COURT OF CHANCERY OF NEW JERSEY
Feb 10, 1894
52 N.J. Eq. 349 (Ch. Div. 1894)

Opinion

02-10-1894

WATSON v. WATSON.

Gilbert Collins, for complainant.


Suit by George E. Watson against Mary L. Watson for divorce. On exceptions to master's report, advising that the petition be dismissed. Exceptions overruled, and petition dismissed.
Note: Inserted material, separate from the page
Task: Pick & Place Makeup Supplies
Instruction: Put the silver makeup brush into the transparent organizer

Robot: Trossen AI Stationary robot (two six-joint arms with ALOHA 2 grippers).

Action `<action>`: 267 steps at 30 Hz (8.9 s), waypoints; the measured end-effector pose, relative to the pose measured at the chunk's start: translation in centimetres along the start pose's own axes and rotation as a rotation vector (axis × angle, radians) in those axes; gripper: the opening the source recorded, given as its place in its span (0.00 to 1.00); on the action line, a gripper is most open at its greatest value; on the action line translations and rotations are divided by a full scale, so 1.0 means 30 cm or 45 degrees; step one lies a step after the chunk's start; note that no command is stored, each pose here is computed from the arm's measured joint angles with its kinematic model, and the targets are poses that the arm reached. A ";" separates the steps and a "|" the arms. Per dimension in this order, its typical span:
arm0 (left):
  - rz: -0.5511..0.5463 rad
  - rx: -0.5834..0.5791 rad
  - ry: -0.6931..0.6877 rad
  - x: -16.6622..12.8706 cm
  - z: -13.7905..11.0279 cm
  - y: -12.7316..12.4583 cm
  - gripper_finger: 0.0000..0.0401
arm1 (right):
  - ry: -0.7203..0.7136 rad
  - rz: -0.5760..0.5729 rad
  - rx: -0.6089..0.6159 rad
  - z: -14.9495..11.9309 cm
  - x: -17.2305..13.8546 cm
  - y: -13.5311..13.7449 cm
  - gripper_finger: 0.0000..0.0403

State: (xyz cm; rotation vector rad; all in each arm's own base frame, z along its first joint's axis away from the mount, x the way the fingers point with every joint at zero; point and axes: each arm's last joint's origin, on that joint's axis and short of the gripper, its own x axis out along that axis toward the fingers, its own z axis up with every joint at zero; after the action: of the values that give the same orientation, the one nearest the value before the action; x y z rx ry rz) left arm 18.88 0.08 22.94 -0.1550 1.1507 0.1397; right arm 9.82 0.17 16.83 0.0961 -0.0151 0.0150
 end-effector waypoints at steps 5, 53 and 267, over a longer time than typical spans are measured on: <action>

Gilbert Collins, for complainant.

McGILL, Ch. The petitioner and defendant were married in 1871, and from that time until 1890 lived together as husband and wife. In April, 1890, upon the occasion of a disagreement, at which the husband, as he says, merely scolded her, the wife withdrew from his bed, and declared that she would never occupy it with him again. She thereupon removed to the front or sitting room of the two apartments they occupied in a boarding house, locked the door between the apartments, and made her bedroom there until July, 1892, when she took board at another place. I find that during the time in question, although the communications between the husband and wife were rude and severely constrained, they nevertheless admitted of indirect consultations concerning the needs, comfort, and welfare of their two daughters, who were away at school. The wife also cared for their rooms and linen, and the husband gave her money for her wants, and paid her board. They appeared at meals at the same time, and at the same table, so that their disagreement did not manifest itself to other boarders in the house. The petition was filed early in the year 1893, and alleges, as ground for divorce, a willful, continued, and obstinate desertionby the husband for two years. To cover that statutory period, the petitioner seeks to include a portion of the time prior to July, 1892, and hence the question is presented whether the withdrawal of a wife from sexual intercourse with her husband, assuming that there was no just cause for the withdrawal, alone constitutes "desertion," within the meaning of the statute.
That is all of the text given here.